L’AEEG, in un comunicato, ha precisato che “questo aumento serve per dare un segnale chiaro alla politica perché intervenga su un sistema di incentivazione non più sopportabile per famiglie e imprese”. Ma, a quanto pare, ancora una volta il sacrificio viene chiesto ai cittadini.

Il presidente del gruppo Pdl al Senato, Maurizio Gasparri, denuncia che, con la scusa dell’ambientalismo, si stanno favorendo fantomatici operatori del fotovoltaico, cui vengono erogate generose somme, a discapito delle tasche dei cittadini.

Dall’altro lato, il Presidente di GIFI-ANIE [1] (Valerio Natalizia) ha dichiarato che “la campagna mediatica sui costi del fotovoltaico è strumentale e di parte”; e ancora “Non si possono sottolineare i costi delle rinnovabili e ignorarne i vantaggi”.

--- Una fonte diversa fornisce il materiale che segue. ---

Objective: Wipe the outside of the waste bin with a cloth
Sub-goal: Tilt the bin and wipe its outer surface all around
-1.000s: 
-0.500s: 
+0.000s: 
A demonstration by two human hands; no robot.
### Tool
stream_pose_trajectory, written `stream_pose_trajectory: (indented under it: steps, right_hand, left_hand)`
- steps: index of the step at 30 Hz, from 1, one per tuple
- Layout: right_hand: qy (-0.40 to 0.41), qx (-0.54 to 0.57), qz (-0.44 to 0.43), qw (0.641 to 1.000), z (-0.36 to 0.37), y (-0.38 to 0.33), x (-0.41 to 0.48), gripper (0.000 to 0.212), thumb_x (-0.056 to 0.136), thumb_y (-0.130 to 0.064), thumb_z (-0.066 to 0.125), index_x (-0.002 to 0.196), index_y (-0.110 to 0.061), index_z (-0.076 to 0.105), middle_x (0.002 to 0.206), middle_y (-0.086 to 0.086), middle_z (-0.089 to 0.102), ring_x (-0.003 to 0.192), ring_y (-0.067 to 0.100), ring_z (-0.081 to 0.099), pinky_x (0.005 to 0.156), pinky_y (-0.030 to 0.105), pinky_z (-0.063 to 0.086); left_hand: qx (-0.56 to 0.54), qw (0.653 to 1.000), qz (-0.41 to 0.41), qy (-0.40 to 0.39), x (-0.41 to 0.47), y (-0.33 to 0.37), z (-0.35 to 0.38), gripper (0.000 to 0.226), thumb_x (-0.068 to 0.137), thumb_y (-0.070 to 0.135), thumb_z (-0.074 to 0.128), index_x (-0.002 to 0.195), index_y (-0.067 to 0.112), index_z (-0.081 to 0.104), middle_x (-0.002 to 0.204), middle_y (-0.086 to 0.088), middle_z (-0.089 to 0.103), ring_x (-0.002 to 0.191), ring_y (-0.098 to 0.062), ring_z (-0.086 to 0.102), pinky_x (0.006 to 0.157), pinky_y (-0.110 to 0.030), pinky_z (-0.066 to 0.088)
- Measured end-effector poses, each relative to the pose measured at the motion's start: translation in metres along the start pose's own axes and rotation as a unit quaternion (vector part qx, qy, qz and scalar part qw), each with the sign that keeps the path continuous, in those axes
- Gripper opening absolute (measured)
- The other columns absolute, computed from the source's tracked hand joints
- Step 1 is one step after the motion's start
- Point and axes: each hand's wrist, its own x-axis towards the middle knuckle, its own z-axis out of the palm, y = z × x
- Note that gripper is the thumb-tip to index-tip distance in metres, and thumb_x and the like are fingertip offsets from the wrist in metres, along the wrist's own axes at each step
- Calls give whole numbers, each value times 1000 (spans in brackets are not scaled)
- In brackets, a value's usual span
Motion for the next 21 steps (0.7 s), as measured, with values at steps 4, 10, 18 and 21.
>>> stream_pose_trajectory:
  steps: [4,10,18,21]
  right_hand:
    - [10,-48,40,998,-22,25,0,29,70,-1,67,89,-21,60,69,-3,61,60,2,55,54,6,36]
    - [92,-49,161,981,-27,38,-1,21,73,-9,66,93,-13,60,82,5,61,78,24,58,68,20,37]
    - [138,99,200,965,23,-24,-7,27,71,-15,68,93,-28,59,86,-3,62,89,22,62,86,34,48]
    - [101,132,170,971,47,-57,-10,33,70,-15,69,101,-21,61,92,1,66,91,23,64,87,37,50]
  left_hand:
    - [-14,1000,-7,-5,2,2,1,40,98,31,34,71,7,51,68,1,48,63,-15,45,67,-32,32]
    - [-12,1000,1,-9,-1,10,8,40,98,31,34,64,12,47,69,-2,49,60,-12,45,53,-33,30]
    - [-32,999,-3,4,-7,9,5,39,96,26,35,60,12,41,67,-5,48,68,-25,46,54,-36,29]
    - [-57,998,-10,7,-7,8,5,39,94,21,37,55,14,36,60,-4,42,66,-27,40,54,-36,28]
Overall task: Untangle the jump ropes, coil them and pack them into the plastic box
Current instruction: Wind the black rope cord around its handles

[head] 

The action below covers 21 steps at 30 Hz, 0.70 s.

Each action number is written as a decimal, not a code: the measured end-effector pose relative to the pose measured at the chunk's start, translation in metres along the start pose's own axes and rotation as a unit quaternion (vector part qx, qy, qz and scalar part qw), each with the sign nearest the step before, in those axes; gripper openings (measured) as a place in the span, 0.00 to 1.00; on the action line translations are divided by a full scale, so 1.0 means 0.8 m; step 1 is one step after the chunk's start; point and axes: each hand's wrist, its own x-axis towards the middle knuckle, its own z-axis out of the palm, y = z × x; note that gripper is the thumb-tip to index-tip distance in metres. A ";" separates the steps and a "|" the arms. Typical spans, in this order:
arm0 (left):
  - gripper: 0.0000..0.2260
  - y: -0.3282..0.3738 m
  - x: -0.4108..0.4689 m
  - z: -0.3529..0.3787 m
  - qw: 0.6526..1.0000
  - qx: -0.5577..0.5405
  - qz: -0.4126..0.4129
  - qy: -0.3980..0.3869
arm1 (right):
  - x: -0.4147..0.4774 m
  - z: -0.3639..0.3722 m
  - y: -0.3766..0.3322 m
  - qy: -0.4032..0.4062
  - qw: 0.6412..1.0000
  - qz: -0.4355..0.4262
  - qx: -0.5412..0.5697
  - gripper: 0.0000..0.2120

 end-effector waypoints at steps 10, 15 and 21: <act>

Il Gruppo Imprese Fotovoltaiche Italiane sottolinea come il fotovoltaico, negli ultimi cinque anni, abbia creato centomila posti di lavoro, generando solo nel 2011 quaranta milioni di euro di investimenti.

Insomma, tutti sono d’accordo a ridurre gli oneri a carico dei cittadini, ma se qualcuno vorrebbe farlo diminuendo gli incentivi al fotovoltaico, altri credono che le bollette vadano “ripulite” innanzitutto da quegli oneri impropri ancora oggi applicati, come quelli per il nucleare, per le fonti assimilate, per gli sconti concessi alle grandi industrie come le acciaierie o a quelli concessi alle Ferrovie.

Per il momento l’unica certezza è che gli aumenti ci sono stati e altri ne scatteranno dal primo maggio 2012.

di ALESSIA PRIMAVERA

 

 

note

[1] Gruppo Imprese Fotovoltaiche Italiane, costituito nel 1999 all’interno della Federazione ANIE – Confindustria.